How about future credit checks based on your network of debt-ridden college
friends?
[http://www.pcworld.com/article/246511/how_facebook_can_hurt_...](http://www.pcworld.com/article/246511/how_facebook_can_hurt_your_credit_rating.html)

How about health insurance claims?
[http://www.cbc.ca/news/canada/montreal/story/2009/11/19/queb...](http://www.cbc.ca/news/canada/montreal/story/2009/11/19/quebec-
facebook-sick-leave-benefits.html)

How about investigations?
[http://en.wikipedia.org/wiki/Use_of_social_network_websites_...](http://en.wikipedia.org/wiki/Use_of_social_network_websites_in_investigations)

Skeptics will say "just don't do anything wrong and you'll be fine." But what
about civil disobedience, like the Occupy movement? What about when the
definition of "wrong" changes? What about when the information is used not to
implicate you in something, but just learn more about your activities?

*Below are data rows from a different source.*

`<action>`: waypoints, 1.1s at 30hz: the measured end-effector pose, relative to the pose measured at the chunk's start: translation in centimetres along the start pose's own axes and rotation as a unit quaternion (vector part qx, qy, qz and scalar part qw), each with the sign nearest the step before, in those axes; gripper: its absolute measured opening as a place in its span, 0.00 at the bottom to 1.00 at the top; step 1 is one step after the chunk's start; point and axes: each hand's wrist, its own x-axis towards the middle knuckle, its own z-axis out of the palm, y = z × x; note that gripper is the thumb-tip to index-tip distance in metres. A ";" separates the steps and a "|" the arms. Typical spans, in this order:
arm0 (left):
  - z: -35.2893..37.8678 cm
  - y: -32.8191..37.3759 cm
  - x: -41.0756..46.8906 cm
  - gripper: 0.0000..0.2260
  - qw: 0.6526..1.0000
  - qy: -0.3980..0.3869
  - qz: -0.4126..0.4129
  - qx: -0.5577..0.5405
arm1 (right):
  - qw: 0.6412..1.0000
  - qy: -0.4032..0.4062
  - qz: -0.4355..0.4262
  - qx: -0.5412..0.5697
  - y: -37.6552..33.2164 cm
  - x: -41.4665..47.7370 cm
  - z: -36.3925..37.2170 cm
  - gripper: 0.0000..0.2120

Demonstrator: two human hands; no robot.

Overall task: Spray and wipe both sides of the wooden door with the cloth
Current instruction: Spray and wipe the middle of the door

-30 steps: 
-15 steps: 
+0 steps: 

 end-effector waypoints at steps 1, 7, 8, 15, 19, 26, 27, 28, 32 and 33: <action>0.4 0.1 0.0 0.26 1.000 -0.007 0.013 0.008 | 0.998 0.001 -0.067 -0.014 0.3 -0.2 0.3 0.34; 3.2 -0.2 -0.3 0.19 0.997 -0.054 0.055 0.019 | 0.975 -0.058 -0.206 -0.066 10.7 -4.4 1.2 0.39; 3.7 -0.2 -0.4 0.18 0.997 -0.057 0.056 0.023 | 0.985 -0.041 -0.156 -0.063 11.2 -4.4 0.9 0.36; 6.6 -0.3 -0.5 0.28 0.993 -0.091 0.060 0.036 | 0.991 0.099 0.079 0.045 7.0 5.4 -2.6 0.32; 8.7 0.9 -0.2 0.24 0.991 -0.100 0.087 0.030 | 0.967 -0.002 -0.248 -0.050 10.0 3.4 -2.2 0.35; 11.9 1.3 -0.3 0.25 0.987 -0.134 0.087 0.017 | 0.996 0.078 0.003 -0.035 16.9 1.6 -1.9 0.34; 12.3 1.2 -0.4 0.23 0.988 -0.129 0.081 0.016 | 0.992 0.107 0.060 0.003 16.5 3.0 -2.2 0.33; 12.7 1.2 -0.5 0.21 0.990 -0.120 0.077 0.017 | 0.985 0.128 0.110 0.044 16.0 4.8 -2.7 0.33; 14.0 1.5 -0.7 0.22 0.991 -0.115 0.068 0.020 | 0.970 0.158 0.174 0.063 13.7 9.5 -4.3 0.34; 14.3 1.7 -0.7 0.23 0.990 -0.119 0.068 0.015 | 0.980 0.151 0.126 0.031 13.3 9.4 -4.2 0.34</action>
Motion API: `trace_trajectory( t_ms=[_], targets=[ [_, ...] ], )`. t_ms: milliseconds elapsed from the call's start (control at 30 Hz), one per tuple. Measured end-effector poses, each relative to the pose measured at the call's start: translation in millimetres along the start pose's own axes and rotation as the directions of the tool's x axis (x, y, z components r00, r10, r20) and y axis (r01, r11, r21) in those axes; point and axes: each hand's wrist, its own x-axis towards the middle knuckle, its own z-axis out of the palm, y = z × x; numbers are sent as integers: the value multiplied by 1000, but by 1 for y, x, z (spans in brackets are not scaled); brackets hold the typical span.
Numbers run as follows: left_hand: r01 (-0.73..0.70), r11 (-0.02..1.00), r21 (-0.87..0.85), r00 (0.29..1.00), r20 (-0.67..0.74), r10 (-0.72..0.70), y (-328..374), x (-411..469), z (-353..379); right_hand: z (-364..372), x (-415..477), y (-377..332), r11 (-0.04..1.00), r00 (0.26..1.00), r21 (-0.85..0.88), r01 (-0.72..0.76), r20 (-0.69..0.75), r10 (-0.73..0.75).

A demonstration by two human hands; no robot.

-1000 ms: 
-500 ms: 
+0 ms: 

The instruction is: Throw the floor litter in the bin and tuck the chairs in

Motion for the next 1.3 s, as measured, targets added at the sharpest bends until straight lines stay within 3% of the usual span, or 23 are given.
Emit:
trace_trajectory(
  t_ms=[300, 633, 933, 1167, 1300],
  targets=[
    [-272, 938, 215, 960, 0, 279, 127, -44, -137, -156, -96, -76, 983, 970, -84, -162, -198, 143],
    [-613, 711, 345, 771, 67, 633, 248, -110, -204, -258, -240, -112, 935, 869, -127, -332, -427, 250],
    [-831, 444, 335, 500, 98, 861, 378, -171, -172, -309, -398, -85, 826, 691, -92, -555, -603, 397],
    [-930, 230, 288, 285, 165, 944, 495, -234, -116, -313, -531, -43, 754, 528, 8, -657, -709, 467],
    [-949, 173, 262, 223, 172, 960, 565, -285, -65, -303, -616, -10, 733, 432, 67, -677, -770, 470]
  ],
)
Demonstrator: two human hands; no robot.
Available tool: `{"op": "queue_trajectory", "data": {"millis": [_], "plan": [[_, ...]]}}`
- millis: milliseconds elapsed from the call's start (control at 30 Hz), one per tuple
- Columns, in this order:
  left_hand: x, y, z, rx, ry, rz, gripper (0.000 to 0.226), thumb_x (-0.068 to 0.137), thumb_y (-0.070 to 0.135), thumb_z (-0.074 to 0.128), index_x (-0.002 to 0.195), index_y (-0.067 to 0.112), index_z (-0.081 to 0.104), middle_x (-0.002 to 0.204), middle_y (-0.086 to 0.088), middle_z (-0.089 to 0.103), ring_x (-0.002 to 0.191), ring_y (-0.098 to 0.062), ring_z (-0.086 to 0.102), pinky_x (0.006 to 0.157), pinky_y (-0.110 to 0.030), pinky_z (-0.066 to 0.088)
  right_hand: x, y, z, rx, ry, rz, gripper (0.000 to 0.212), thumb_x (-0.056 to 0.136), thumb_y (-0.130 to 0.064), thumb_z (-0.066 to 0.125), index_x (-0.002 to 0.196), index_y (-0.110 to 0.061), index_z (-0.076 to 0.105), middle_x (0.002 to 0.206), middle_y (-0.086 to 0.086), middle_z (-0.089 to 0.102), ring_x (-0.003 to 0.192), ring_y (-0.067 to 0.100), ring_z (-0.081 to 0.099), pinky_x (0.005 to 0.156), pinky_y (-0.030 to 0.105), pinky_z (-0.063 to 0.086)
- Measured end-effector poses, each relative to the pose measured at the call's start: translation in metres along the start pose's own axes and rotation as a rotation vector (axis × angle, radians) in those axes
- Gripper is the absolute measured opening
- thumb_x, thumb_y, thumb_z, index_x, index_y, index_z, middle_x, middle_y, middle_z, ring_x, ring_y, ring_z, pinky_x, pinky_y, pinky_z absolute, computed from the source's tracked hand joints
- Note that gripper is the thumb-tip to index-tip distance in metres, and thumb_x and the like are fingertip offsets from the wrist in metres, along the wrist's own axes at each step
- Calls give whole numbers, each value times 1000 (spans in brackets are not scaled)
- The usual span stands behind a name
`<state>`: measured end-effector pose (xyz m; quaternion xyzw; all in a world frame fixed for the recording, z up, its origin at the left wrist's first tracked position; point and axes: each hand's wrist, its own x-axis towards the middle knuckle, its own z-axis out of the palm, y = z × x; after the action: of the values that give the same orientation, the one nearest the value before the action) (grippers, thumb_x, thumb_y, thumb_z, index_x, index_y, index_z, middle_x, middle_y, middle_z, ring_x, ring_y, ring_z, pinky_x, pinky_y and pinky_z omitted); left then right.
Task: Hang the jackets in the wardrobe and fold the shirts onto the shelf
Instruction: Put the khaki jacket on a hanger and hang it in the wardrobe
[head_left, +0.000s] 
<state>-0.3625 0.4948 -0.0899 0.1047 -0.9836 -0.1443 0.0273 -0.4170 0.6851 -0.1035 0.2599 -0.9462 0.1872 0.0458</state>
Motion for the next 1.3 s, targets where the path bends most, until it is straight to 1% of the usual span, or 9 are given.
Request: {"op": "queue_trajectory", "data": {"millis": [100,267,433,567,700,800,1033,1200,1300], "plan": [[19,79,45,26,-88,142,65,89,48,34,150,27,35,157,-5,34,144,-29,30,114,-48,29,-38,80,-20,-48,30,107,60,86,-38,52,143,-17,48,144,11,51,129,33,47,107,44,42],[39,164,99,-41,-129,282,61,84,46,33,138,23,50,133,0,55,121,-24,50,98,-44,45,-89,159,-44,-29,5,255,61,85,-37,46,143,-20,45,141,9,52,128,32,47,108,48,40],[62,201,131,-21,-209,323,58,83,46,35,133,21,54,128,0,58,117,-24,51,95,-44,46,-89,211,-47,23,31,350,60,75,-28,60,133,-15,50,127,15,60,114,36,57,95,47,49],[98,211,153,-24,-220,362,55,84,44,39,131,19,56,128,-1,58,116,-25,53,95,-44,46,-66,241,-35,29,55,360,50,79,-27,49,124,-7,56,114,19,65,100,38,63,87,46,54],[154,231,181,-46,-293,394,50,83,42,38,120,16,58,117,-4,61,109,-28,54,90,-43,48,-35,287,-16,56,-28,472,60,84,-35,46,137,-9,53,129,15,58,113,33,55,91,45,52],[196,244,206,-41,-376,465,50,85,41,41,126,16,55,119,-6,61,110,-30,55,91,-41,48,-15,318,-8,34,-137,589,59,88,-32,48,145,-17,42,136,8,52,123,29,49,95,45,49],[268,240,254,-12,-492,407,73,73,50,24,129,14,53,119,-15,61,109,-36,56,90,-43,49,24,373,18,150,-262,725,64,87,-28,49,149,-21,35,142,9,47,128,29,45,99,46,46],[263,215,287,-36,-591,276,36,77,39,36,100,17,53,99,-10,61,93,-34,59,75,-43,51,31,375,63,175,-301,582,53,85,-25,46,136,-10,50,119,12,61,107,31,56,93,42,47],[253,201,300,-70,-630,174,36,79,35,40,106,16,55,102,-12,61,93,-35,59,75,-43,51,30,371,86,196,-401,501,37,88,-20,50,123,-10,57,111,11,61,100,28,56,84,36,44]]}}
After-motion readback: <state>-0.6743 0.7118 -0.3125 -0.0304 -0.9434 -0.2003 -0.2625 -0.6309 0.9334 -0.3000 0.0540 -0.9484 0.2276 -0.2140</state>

I think eventually this will become a big enough issue with some event (maybe
a popular crime case in which the defendant is perceived to be innocent but FB
data is used to implicate him/her) that the general public is appalled and
will try to delete their data. But by then it'll be too late.

------
Alexx
Just out of interest, as I've never come across many examples, can anyone give
me some rock solid examples of what scary stuff facebook / a 3rd party could
do with my data?

I'm in the UK. I post an update roughly once ever 3 months, usually a photo
from my phone. I have around 100 friends. I'm tagged in a handful of photos,
some geotagged. None of any particular interest. My about me section has some
basic information on my home city. I do however have chat history with a few
people.

My privacy settings are all on the maximum, so no one public can see anything
without being my friend, nor am I in search results. I block facebook outside
of facebook.com.

I always feel like if a corrupt entity (lets say the government) wanted to
'take my freedom' then my email, skype, public paperwork (property ownership
records etc) and bank statements etc would be of much greater benefit? Most of
the 'facebook data is bad' stories at the moment seem to revolve around people
with poor privacy settings and job interviews etc.

If your of the mindset that if the current government collapses and you end up
with an extremist regiem in place, then a list of people you met over the last
few years might be useful. But I'm not really in that camp, and my email
address book or skype logs would be more accurate anyway.

I'm not saying facebook data isn't a bad thing; I'm just wondering what
concrete things could happen?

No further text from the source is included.